# What is needed
Lines below containing the word "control" should be copied out.

BEGIN Data to process

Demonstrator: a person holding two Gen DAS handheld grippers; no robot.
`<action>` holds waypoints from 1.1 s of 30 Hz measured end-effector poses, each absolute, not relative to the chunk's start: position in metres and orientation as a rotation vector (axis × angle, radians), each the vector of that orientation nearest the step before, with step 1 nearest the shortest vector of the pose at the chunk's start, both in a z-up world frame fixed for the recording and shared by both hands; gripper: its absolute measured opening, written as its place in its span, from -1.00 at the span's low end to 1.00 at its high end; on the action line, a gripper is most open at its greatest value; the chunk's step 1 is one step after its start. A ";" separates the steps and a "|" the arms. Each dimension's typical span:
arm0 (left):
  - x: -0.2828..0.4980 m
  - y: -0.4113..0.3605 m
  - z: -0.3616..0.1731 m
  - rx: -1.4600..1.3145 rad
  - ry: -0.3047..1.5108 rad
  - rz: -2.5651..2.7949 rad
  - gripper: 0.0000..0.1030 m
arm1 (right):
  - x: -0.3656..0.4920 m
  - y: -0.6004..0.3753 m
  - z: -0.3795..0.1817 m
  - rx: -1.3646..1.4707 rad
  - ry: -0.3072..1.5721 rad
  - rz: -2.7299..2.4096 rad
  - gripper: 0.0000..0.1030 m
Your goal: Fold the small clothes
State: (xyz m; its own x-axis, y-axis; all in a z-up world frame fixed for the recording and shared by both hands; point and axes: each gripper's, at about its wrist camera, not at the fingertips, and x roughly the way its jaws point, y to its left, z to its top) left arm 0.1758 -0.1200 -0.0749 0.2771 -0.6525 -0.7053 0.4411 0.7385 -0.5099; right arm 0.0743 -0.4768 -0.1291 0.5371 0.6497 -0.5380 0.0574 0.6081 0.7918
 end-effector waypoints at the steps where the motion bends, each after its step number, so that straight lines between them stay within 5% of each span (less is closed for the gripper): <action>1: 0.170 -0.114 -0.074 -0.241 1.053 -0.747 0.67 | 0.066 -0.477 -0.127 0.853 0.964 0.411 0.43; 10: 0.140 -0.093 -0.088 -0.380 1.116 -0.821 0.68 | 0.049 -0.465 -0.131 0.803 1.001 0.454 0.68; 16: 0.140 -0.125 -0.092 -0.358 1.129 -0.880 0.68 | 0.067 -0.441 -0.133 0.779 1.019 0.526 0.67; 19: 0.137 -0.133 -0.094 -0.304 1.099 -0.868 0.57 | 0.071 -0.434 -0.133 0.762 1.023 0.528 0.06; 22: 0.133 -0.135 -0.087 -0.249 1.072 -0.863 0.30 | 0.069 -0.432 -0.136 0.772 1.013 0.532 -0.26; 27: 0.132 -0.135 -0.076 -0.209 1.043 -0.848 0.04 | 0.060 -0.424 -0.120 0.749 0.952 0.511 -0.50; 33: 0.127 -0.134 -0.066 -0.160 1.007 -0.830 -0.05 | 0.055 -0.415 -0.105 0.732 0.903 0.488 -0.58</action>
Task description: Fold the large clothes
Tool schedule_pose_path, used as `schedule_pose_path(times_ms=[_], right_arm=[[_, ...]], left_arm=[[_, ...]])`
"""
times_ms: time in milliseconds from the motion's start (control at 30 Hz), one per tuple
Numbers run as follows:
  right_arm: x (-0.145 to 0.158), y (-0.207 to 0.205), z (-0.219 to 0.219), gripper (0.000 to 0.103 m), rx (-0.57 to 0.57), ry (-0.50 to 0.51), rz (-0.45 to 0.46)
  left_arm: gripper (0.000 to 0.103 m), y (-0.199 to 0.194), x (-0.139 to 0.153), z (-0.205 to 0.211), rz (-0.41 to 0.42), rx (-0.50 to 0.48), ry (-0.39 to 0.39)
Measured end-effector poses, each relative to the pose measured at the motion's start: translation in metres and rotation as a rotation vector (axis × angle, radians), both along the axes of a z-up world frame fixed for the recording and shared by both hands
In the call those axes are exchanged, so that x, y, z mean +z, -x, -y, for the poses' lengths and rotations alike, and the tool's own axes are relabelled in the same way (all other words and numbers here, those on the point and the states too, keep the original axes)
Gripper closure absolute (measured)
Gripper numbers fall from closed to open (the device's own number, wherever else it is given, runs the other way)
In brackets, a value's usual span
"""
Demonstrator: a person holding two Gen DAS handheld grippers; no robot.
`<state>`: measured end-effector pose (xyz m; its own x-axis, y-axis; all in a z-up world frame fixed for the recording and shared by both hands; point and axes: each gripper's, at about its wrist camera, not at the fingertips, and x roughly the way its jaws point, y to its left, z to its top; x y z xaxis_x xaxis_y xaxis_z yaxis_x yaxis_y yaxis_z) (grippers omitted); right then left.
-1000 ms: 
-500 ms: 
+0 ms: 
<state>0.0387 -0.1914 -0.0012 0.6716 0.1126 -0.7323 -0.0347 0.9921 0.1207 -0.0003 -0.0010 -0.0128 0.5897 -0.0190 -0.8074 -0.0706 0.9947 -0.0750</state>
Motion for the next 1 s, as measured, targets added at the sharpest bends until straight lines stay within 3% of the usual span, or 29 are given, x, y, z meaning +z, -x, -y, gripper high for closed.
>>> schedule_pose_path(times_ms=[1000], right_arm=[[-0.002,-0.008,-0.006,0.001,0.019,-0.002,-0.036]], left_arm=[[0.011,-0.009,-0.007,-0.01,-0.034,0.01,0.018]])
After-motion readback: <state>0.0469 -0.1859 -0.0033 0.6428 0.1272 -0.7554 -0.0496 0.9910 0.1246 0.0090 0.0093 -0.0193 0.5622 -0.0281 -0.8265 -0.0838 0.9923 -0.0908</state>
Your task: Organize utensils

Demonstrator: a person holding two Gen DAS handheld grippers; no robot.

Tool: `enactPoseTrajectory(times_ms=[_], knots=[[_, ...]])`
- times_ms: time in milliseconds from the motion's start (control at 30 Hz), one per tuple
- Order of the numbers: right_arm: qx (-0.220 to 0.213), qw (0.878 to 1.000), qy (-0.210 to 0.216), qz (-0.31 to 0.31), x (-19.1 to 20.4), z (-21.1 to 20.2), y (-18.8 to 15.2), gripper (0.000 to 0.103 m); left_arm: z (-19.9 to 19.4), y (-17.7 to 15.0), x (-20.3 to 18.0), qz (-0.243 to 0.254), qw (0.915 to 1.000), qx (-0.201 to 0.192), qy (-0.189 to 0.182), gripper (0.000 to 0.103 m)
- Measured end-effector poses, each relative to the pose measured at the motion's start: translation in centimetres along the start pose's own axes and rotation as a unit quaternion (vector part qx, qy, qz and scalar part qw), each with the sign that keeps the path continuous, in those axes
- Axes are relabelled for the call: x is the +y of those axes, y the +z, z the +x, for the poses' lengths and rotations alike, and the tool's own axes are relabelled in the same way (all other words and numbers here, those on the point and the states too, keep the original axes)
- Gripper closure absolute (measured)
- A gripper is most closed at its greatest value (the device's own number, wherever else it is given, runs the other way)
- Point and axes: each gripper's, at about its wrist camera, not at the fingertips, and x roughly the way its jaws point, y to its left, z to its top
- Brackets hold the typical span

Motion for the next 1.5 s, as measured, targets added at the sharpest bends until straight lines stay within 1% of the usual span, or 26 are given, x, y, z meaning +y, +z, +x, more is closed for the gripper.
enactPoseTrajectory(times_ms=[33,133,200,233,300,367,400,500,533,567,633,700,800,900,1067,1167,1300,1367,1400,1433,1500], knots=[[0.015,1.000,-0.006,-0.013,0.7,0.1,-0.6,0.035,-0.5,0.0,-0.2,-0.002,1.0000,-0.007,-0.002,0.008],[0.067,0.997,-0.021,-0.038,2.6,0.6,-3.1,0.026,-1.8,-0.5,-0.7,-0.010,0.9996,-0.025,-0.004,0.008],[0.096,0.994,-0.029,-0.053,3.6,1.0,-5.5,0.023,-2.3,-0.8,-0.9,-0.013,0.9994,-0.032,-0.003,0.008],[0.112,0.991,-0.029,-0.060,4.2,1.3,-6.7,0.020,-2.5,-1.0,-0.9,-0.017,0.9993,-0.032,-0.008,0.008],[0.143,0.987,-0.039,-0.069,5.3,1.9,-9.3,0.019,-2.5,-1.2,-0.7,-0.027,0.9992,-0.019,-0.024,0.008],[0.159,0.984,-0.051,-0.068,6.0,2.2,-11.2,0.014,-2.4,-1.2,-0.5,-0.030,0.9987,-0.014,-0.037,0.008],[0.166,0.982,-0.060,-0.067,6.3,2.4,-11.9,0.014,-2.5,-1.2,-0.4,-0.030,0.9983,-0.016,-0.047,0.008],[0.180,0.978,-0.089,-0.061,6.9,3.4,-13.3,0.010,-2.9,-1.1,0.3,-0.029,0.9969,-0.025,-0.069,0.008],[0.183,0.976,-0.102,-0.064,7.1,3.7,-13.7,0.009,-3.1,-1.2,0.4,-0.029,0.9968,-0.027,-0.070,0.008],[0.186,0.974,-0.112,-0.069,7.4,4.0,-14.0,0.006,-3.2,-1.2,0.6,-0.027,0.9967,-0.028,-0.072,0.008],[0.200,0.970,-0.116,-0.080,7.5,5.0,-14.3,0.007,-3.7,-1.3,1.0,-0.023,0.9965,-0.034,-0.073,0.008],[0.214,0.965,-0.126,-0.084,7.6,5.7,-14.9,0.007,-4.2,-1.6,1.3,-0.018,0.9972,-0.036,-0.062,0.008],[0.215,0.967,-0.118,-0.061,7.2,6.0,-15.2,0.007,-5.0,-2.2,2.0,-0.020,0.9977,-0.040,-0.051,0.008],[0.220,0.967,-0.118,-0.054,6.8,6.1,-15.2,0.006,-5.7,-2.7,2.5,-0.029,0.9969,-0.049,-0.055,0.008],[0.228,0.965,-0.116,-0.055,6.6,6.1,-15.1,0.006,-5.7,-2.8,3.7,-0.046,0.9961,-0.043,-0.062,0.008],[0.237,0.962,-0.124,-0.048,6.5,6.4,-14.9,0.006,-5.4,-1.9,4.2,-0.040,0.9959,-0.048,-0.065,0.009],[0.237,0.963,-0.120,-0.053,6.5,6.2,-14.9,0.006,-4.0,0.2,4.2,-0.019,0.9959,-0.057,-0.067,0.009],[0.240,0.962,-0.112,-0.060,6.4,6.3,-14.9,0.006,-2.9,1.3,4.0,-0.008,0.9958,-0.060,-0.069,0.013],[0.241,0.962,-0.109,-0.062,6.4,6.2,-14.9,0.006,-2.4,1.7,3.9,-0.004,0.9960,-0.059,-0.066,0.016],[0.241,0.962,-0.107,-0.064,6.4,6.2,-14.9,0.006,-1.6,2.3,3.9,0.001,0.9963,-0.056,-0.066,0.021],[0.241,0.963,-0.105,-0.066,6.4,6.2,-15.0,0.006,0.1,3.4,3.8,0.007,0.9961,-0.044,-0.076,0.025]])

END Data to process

# Written answer
times_ms: time in milliseconds from the motion's start (control at 30 Hz), one per tuple
- times_ms: time in milliseconds from the motion's start (control at 30 Hz), one per tuple

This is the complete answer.